[TASK BRIEF]
Begin at the top of the listing below. Write each line out exactly, ending with the line that holds "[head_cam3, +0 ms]".
START DATA PROVIDED
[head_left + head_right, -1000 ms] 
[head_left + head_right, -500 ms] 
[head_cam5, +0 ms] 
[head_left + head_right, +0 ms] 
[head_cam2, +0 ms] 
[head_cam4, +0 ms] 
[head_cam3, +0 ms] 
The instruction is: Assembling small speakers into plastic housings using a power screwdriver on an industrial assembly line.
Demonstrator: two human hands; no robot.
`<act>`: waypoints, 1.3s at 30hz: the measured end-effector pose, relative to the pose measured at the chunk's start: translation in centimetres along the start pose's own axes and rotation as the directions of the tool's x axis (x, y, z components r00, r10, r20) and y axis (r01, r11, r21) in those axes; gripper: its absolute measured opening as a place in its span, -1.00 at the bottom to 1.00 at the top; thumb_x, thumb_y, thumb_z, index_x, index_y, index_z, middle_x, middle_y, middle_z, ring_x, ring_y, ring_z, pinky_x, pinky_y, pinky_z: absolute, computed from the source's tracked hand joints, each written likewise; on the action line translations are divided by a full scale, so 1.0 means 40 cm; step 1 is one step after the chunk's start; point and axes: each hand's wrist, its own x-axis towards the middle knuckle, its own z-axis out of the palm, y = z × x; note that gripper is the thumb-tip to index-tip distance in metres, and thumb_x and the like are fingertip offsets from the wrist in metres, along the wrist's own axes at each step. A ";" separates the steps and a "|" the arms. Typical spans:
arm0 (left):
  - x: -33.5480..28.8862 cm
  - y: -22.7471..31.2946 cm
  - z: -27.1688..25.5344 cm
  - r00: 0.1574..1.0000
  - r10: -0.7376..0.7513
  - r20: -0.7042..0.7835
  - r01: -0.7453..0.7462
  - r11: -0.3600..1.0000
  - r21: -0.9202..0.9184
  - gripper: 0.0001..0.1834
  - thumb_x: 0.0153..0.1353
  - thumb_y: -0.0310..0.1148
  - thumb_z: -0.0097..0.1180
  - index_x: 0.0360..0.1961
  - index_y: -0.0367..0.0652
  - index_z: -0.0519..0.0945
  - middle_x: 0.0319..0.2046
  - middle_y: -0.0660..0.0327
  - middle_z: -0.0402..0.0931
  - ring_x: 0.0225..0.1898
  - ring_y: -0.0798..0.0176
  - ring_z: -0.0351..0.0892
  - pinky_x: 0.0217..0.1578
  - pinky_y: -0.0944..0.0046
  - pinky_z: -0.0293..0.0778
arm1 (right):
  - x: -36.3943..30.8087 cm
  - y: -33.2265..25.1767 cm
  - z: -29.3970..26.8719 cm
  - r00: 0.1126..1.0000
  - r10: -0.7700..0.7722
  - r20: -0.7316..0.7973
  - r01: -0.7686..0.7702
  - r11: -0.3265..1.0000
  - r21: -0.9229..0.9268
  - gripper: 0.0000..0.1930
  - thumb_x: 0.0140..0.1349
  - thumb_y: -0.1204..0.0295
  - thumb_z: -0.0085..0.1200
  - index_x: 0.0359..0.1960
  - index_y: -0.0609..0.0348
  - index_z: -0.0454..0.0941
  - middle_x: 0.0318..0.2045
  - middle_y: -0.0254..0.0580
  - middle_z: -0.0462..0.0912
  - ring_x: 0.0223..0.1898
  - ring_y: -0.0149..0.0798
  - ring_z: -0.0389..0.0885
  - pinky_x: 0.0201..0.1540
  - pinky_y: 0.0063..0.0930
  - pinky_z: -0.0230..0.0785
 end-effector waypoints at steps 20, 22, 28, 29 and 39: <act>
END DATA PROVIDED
[OUTPUT FOR THIS EXERCISE]
[head_left + head_right, -1000 ms] 
[head_left + head_right, -500 ms] 
[head_cam5, +0 ms] 
[head_left + head_right, +0 ms] 
[head_cam2, +0 ms] 
[head_cam4, +0 ms] 
[head_cam3, +0 ms] 

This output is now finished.